Elle portait un manteau rouge (chapitre 12)

Elle mesure chacun de ses gestes, s’approche du lit, choisit le côté du père, à droite, il est tourné en direction de la fenêtre, elle le distingue malgré le noir, exercée par tant de veilles à attendre et explorer la nuit.
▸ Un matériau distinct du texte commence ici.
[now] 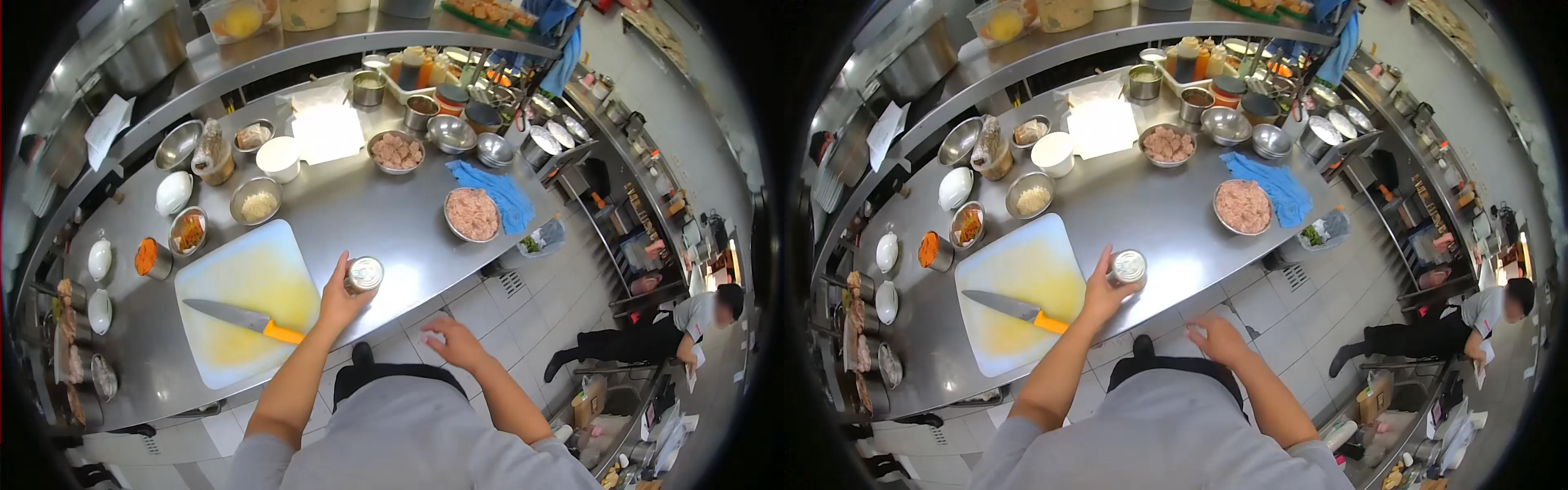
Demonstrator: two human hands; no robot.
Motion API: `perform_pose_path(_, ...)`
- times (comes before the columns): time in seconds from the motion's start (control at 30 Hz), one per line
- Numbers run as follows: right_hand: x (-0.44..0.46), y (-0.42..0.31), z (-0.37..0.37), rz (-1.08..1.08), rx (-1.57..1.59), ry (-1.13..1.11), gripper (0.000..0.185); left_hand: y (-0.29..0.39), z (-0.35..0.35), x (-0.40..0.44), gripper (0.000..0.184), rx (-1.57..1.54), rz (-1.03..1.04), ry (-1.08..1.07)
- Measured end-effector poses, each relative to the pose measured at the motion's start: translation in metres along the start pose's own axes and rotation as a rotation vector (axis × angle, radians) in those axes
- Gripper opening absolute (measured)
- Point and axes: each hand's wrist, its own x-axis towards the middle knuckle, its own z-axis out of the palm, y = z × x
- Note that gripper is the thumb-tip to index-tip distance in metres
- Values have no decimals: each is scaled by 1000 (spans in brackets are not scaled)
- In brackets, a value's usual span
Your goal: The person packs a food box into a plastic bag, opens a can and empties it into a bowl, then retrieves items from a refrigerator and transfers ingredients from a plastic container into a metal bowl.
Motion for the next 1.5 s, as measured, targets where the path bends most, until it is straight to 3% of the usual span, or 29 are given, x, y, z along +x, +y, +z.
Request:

Il faudrait qu’il se retourne d’un quart de tour, afin qu’elle puisse atteindre aisément sa cible. Elle attend, se tapit dans la nuit, arrête de respirer un moment, ferme les yeux de toutes ses forces, lui ordonne de bouger, et il le fait, après un ronflement sonore, il le fait lentement, bascule sur le dos, place maintenant sa façade devant, comme elle le souhaitait. Avec une extrême lenteur, Agata soulève le drap, le glisse vers le bas, découvre petit-à-petit l’épaule, le torse, le ventre, la hanche, la cuisse et le sexe. Il est là, morceau de viande flasque, plus sinistre encore que dans son imagination. À quoi s’était-elle attendu ? Un truc dressé dans la nuit, suffisamment présent pour qu’elle puisse en distinguer la forme et les composants, à l’image des schémas des cours d’éducation sexuelle où l’anatomie, à défaut de poésie, a au moins le mérite d’être claire, accessible, distincte, pas comme ce machin flasque et difforme. Elle en lâche presque son couteau, respire un coup, perçoit même l’odeur âcre du pénis en sommeil. Elle se retourne et quitte la chambre. Elle se dit qu’il n’est pas facile de couper des couilles.